It’s deliciously validating and sets shivers down my spine every time.

 

A Moment of Respite

Out of all the moments in the Realm of the Elderlings books–ones with dragons and intrigue and horrific raiders and heart-pounding battles–there’s one that is an absolute favourite of mine. And it’s a scene where the characters do a bunch of chores together.

There’s no action. No intrigue. No talking about what they have to do next. Just three characters basking in each other’s friendship, telling stories, lazying around, and living moment to moment.

In terms of plot, it’s a useless scene.

And it’s also a brilliant scene. Because while inconsequential to the plot, it’s 100% percent consequential to the characters, and the book–the series–can’t exist without it.
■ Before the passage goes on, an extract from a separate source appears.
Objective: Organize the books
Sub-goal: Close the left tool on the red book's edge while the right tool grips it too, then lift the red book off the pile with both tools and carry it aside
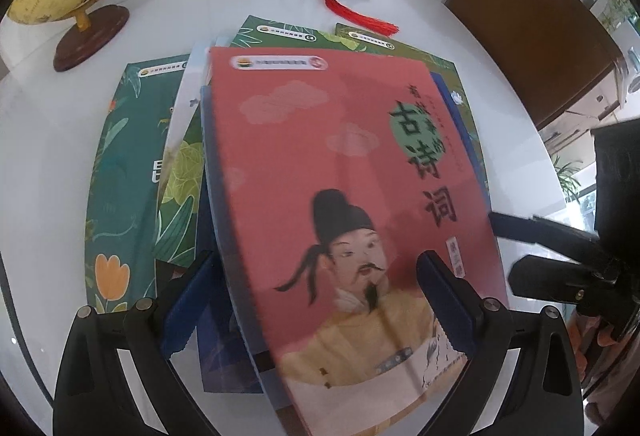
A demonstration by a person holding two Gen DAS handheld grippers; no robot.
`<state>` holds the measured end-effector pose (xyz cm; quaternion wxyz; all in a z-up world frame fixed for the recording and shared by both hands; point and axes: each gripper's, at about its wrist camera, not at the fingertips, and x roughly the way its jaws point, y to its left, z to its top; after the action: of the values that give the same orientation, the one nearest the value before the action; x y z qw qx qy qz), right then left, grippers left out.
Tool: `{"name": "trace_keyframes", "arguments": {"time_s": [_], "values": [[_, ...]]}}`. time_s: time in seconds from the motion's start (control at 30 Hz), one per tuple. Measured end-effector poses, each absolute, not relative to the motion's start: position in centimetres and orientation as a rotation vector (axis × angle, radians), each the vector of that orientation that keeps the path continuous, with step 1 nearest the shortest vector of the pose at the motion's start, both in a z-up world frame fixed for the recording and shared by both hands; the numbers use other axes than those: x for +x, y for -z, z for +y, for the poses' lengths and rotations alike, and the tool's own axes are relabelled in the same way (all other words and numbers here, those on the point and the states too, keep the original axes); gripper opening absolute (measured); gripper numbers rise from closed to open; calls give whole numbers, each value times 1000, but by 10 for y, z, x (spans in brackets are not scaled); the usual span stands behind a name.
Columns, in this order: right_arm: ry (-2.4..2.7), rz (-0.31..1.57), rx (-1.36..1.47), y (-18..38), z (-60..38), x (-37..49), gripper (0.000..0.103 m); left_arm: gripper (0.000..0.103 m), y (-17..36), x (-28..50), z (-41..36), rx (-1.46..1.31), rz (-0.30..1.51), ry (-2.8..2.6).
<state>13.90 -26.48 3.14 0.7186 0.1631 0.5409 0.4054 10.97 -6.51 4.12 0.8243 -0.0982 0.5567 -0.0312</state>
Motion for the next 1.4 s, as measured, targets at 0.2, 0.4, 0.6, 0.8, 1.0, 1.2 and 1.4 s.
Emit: {"name": "trace_keyframes", "arguments": {"time_s": [0.2,0.4,0.6,0.8,1.0,1.2,1.4], "values": [[-874,1190,297,-34,-250,147,86,76,-49,109,-61,-189,1168,39],[-952,1202,416,-27,-258,150,81,48,-60,104,-34,-262,1124,-22],[-1012,1234,548,-15,-258,153,57,48,-55,100,-8,-332,1120,-31],[-1043,1255,574,-13,-251,153,51,49,-55,101,-8,-296,1120,-44],[-1084,1261,644,-7,-249,154,51,49,-45,98,11,-374,1146,-56],[-1137,1281,582,-14,-224,155,51,50,-42,93,26,-362,1161,-104],[-1183,1308,593,-20,-203,145,51,50,-38,87,31,-404,1174,-89]]}}
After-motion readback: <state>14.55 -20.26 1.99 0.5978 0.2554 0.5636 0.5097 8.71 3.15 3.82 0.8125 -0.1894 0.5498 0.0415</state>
And we see it in video games all the time. Remember the guitar scene in Bioshock: Infinite? Completely unnecessary. Completely optional. The entirety of Mass Effect‘s Citadel DLC? Wholly skippable. And yet also not.

I love, love seeing characters take a break from the saving-the-world business to do mundane things and talk about mundane things, because though they may not know what tomorrow will bring–what horrors they’ll face–today they’re here and alive and together. And in that brief moment they’re no heroes tasked with slaying dragons. They’re just people having a good time.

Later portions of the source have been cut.